他依旧只在阿尘最痛苦、最脆弱的时候,送出一缕虚假的温暖,轻飘飘一句“别怕,师父信你”,就能让阿尘暂时撑下去。
这不是救赎,是饲养。
把猎物的所有退路全部斩断,只留一条通向自己口中的路。
青云宗的高层,将所有流言蜚语、恶意排挤,全部看在眼里。
可他们依旧沉默。
不制止,不澄清,不公断,不安抚。
在他们眼中,这些流言、孤立、排挤,都是“理所应当”。
他们甚至隐隐觉得,这样也好——让这孩子受尽冷落、知难而退、自行离开,省去他们动手的麻烦,也免去天下指责的口舌。
人心之凉,莫过于此。
明知道他无辜,明知道他弱小,明知道他未做坏事,却因为恐惧他的“来历”,便默许一切恶意加诸其身。
这便是当年许尘拼了命守护过的“正道名门”。
这便是他断臂救人、以命相护的“天下苍生”。
深海之中,青衫弟子看着屏幕里那道蜷缩在角落的小小身影,双拳紧握,声音发颤。
“师尊,这样真的值得吗?他只是个孩子……”
海神闭目,声音平静却带着万古苍凉。
“值得。”
“他上一世,死于‘信’。信正道,信苍生,信人心,信天下无错。”
“这一世,必须让他死于‘不信’。不信流言,不信冷眼,不信虚伪,不信温柔陷阱。”
“不把他的心,彻底打碎、冻透、逼到绝路,他永远醒不过来。”
“可他太苦了……”
“苦,才是道。”海神缓缓开口,“不苦,不知人心险;不痛,不知假与真;不死,不知生可贵。”
“他要成的不是阿尘,是许尘。”
“他要走的不是安逸道,是生死劫。”
青衫弟子默然垂首,泪水悄然滑落。
人间最残忍的,从不是杀戮,是把一个纯粹干净的灵魂,硬生生逼成冷眼观世的模样。
而这一切,才刚刚开始。
以林浩为首的一众弟子,见宗门高层始终默许,彻底放开了胆子。
他们不再满足于背后议论、孤立躲闪,开始变本加厉,从冷暴力升级为明面上的欺辱与刁难。

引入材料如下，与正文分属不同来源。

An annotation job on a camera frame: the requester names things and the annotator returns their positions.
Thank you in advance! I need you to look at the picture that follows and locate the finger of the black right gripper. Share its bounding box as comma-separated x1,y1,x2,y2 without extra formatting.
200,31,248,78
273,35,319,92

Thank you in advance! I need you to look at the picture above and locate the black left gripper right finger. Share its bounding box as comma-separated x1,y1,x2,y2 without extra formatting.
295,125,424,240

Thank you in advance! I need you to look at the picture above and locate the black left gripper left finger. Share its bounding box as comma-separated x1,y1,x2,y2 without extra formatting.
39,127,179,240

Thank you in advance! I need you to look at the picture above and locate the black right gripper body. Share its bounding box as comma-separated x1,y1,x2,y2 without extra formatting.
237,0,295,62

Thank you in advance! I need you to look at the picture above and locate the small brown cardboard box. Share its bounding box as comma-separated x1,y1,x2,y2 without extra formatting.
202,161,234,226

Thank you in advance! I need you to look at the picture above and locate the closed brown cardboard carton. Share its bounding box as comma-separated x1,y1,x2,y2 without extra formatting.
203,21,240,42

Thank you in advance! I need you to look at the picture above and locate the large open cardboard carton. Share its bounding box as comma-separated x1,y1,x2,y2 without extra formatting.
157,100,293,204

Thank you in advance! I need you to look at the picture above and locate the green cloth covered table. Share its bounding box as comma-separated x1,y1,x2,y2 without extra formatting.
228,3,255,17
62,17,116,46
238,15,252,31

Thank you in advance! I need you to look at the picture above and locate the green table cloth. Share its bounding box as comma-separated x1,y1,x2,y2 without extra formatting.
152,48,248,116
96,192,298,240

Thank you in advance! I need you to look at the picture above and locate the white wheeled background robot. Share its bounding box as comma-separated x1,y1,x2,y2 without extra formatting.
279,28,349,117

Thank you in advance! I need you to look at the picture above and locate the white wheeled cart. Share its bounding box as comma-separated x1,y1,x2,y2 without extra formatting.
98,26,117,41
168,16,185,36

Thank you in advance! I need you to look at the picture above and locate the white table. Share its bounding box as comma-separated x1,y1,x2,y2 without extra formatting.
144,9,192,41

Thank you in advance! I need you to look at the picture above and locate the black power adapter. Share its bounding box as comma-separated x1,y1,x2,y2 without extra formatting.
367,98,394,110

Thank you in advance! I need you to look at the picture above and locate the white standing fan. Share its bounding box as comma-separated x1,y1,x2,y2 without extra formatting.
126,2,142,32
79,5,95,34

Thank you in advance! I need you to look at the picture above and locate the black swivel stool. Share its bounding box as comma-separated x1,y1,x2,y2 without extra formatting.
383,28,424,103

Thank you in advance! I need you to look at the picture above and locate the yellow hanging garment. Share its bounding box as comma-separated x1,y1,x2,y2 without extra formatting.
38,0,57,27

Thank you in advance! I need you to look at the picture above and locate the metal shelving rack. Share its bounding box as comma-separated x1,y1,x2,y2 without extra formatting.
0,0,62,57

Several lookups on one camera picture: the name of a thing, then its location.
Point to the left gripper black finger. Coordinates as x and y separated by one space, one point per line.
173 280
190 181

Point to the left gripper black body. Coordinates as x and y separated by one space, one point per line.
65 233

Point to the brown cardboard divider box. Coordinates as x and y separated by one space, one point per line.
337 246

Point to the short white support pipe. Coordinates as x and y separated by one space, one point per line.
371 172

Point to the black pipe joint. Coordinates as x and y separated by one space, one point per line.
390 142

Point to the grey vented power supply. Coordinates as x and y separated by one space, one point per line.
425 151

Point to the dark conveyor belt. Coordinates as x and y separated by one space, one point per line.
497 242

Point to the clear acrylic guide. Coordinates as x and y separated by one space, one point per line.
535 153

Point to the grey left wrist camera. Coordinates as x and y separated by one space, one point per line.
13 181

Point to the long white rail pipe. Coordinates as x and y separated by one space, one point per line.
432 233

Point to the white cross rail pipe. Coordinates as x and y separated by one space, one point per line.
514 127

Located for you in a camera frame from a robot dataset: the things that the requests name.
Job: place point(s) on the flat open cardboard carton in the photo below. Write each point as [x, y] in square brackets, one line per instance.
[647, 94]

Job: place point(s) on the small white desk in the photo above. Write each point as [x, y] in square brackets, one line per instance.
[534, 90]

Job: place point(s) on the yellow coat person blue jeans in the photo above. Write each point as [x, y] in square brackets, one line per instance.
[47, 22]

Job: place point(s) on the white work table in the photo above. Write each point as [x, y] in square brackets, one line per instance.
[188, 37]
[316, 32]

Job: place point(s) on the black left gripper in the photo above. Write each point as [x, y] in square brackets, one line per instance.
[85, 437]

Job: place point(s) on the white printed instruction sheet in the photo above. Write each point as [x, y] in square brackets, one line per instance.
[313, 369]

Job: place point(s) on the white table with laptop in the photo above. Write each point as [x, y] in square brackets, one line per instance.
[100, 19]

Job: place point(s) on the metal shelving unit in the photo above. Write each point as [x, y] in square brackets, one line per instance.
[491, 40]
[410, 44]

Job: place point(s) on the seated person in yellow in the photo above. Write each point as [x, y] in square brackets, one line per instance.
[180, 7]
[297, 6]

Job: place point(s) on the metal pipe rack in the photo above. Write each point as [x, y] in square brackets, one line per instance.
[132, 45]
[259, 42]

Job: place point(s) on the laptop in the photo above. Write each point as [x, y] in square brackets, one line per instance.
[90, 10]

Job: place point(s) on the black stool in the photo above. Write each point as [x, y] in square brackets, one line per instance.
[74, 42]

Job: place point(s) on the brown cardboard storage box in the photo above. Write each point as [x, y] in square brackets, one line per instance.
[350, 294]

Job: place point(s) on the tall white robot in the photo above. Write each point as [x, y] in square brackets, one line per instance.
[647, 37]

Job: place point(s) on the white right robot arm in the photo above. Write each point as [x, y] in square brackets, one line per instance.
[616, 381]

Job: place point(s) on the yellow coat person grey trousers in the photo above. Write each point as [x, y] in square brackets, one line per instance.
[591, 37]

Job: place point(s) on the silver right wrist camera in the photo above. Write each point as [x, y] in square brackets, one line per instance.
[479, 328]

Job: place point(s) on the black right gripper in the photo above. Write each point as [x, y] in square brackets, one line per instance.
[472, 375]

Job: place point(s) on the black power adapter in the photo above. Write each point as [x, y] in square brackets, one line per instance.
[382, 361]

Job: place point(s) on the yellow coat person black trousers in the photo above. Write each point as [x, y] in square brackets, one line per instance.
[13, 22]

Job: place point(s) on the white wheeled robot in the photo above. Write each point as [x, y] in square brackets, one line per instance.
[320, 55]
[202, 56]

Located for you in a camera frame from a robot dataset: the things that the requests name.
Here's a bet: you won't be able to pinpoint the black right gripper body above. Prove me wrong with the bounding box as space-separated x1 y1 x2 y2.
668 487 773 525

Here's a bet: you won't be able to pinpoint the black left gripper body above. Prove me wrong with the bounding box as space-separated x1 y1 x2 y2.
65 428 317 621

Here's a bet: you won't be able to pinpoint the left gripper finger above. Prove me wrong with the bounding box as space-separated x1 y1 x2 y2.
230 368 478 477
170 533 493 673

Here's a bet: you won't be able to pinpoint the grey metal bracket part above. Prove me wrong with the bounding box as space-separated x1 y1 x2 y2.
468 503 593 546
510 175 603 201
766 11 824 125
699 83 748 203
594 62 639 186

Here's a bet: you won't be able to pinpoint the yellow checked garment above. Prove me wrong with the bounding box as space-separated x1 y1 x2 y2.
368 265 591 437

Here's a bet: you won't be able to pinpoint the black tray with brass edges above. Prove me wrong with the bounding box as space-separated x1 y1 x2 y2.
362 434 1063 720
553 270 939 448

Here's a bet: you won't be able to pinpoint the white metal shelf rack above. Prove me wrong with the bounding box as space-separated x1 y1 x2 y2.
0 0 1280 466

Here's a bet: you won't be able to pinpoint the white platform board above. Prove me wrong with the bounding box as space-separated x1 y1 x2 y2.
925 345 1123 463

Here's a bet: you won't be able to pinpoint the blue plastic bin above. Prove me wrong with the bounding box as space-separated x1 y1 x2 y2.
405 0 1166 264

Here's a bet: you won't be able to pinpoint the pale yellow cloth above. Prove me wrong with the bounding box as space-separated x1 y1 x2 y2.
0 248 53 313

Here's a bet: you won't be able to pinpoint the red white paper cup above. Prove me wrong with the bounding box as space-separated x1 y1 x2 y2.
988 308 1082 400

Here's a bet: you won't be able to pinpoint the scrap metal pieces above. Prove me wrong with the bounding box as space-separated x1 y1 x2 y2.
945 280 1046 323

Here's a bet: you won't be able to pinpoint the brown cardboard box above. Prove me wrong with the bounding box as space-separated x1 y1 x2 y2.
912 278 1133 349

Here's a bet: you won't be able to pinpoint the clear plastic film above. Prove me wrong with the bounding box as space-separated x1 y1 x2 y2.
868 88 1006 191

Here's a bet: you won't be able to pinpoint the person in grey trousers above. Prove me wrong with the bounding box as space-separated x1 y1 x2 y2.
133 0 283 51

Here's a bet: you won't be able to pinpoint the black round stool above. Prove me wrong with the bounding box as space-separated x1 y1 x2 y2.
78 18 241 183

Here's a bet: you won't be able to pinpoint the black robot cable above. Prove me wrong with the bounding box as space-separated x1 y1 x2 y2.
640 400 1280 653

阿尘放在修行场的坐垫,被人用利刃划破,塞满碎石与荆棘。
他晾晒在外的衣物,被人泼上脏水,扔在泥地里践踏。
他课本上的字迹,被人胡乱涂抹,写满“魔头”“怪物”“去死”。
他每日必用的笔墨纸砚,被人藏起、砸碎、扔进茅厕。
一次,阿尘清晨去修行场,刚一坐下,碎石刺痛臀部,他猛地站起,裤子被划破,血丝渗出来。
周围立刻响起一阵哄笑。
“哈哈哈,魔头也会疼啊?”
“这是报应!是天罚!”
“你这种人,就不配待在青云宗!”
阿尘低着头,默默捡起破碎的坐垫,一声不吭地转身离开。
背影孤单、瘦弱、倔强,却没有一滴眼泪。